Fri Apr 26, 2013 1:44 am

Thanks JackANSI. :D

Yes he has to buy another solar panel plus another battery - BUT afterwards he will encode NO MORE problems with his hardware due to power. :)

A 2.3Ah (2x12V batteries in series) can handle 4:30 hours before shutting down an RB750UP, an RB435G with a DBII N pro on it.
He has 300Ah :shock: battery (which probably will not be JUST one so he could "separate them" to get 24V out of them).
He could ALSO have more than one solar panels to charge them - so he could split them too.
Supposenaly that afterwards gets 150Ah total, with his config, he could be uptime, WITHOUT EVEN charge the batteries, for ~ 200hours thus 8 FULL DAYS - not bad...
No, wrong. Let me explain:
I have multiple panels (4 to be exact) and yes I have 4 batteries. So yes, I can make a 24V installation. But, before I had a windmill only producing 12V, with only 2x 105AH batteries and only 2x 50Watt panels. Hence the 12V setup. But in case of long spells of bad weather I still needed to run a generator with a battery charger. The latter is widely available and cheap in 12V versions where the 24V is suddenly much more expensive and usually to big to fit in the small space I have available.

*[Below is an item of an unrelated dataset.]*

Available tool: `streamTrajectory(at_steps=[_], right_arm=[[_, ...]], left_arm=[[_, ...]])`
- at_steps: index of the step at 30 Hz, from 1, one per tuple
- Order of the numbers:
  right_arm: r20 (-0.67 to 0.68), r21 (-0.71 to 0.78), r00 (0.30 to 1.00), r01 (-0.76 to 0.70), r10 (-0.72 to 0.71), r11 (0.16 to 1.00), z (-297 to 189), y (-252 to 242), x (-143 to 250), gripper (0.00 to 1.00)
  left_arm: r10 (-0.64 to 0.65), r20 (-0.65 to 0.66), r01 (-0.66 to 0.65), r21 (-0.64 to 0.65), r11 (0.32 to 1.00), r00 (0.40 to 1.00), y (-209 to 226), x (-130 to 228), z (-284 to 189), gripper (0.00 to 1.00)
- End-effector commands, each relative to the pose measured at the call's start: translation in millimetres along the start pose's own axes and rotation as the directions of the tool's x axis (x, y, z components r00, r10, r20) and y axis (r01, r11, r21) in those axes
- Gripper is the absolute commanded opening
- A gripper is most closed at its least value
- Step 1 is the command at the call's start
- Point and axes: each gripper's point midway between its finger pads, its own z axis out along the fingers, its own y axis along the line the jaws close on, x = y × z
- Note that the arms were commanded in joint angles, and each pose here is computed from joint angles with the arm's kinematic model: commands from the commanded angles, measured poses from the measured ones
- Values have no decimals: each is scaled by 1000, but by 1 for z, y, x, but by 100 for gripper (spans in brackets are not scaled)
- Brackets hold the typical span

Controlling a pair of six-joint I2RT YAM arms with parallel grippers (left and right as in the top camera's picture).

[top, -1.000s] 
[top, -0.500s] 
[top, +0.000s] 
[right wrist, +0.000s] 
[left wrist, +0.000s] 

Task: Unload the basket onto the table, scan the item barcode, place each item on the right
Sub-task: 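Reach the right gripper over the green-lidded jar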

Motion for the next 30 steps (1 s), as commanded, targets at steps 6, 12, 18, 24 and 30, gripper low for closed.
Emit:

AND, last but not least, with a full solar installation in the very long sunny summers here I end up having voltages on the wiring close to the max the routerboards can handle. I had some issues with another installation in the past coming from too high voltages....(Most boards have 28V as maximum that is allowed. But charging solarpanels can put this, or even higher, voltages on the battery and thus on the feed of the boards (the usual solar controller doesn't have a adjustable limiter. If they already have a separate 'consumer' voltage limiter than that is usually set somewhere around 28Volt. Several guys on this forum mentioned this accompanied by the question to MT why the boards could not be made to handle some extra volts to make it easier to work with 24V solar/wind controlled installations.)

The original 210AH combined battery set ran with 3 boards and 4 radio's in total and gave me a 'tested' life span of some 60 hours max.. The voltage of the batteries dropped then back to below 11volts (new gel batteries) and the controller would than shut down the consumer output. And then, it needed at least 12,4v input to release the consumer output again. That could mean my tower would be deprived of supply well into the next morning! Even when the sun was shining! (The panels output is initially fully consumed by the batteries before the voltage really started to run up.)
You have to remember that althoug a certain amount of AH compared to the consumption gives certain life span, when the sun's pops up again lots of the produced amps are consumed by the batteries. And most panels only deliver their max output only twice a year, during an hour a day max. under optimum circumstances. My panels only get the first sun somewhere around 10am anyway. The sun drops behind the mountains already at around 5pm in the winter. So, these panels have only 7 hours of sun and probably only 2-3 hours with real production.
Spain is usually very sunny, but during the winter, with its already short daytimes, we can sometimes have 4-5 days without any sun at all. Yet again, in winter batteries are only charged some 6 hours a day by the panels where the rest of the day they are beeing 'eaten' . So, 2 or 3 days without sun is taking a lot.
(And theoratical calculations are not always the same as the 'real thing'....)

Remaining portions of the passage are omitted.